Полковник замолчал, а я, не воздержавшись, воскликнул:
– Да если бы я знал, что таким может оказаться финал, я бы сцену в повести только бы так и написал!
Начальник гарнизона громко рассмеялся:
– Но кто бы вам поверил, что такое может произойти на самом деле в авиации? Да я бы первый возмутился и написал бы в издательство, что это вопреки жизненной правде! – Он подлил в стаканы шампанского и весело мне подмигнул:
– А все-таки хорошая штука жизнь. Вот за это и выпьем!
Белый-пребелый снег
Серая лента скованного крепким морозом шоссе набегает на капот автомашины. Почти неслышно шуршат на большой скорости покрышки. Рыжая лисица выскочила на опушку леса, сторожко повела ушами, воинственно подняла хвост, но тотчас же метнулась назад. И снова тихо. Припорошенные поземкой мохнатые ели стоят по обеим сторонам дороги. Считанные километры остаются до Ржева, куда держим мы путь.

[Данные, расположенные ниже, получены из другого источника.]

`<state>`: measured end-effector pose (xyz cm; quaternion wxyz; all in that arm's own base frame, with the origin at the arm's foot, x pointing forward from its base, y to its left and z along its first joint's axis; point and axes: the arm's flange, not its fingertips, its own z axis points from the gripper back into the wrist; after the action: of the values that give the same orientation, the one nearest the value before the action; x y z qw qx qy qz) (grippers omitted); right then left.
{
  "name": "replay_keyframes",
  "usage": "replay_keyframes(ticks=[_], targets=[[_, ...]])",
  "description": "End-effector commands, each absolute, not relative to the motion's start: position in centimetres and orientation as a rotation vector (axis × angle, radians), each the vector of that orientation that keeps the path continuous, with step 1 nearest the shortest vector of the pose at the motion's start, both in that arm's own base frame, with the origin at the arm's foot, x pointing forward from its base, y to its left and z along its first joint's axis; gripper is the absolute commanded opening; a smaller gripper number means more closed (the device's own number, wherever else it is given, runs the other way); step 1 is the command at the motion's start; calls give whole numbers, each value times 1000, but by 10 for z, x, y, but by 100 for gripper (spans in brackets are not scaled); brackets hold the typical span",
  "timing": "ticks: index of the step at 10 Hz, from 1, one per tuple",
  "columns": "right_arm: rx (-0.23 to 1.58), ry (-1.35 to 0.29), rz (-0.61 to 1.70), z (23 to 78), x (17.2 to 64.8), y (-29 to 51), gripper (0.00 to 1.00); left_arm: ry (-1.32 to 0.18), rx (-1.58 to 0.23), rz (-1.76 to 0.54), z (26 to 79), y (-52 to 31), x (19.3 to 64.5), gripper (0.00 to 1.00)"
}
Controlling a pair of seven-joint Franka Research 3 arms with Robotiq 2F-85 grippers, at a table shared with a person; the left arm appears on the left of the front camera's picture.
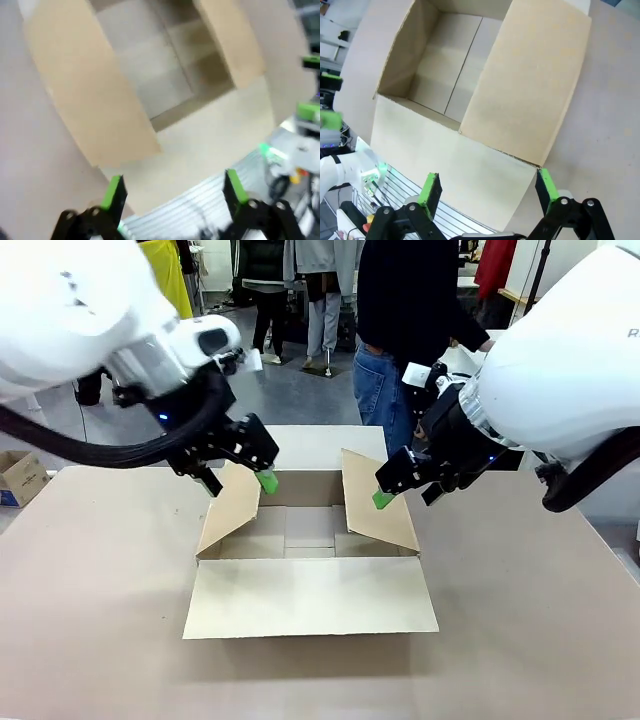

Словно ковром устлана сейчас земля. Белый-пребелый снег, мягкий и удивительно чистый, лишь чуть-чуть, когда уж сильно присмотришься, лежит повсюду: на опушках и лесных проталинах, на ветвях вечнозеленых елей и сосен. Какой он удивительно пушистый и нежный, и как эта нежность сочетается с его белизной. Двадцать пять лет не был я в этом краю, не видел этого густого леса, но кажется мне, что он остался таким же, точно каким и был, только широкое асфальтированное шоссе заменило узкую дорогу с выбоинами на проезжей части. Но что-то заставляет мучительно задумываться. «Снег! – восклицаю я про себя. – Он тогда не был белым-пребелым». И память с предельной точностью возвращает все то, что было здесь более четверти века назад, когда южнее Ржева кипели не на жизнь, а на смерть жестокие бои с фашистами. Машина мчится сейчас по тем самым местам, откуда до линии фронта было рукой подать. Тогда тоже стояли морозы и мела легкая поземка. По дороге к переднему краю подтягивались видавшие виды полуторки и трехтонки подпрыгивали на ухабах и рытвинах, тянулись конные обозы. Пешим строем шли пехотинцы из резервных частей. Земля ухала и стонала от взрывов. Еще не нюхавшие пороха ребята в не по росту пригнанных шинелях с опаской оглядывались, когда проносились над их головами снаряды и мины. А снег… он был в тот день красным от человеческой крови. На нем стыли солдатские трупы, в беспорядке валялись перевернутые повозки, чернели остовы сожженных танков. Исхлестанные осколками, жалобно стонали ели и сосны, а то и рушились на землю, вырванные с корнями на месте падения крупнокалиберных фугасок. Раненых было так много, что транспорта в батальонах и полках хватало лишь для эвакуации с поля боя самых тяжелых. Те, кто был ранен легко и мог идти, добирались в медсанбаты пешком.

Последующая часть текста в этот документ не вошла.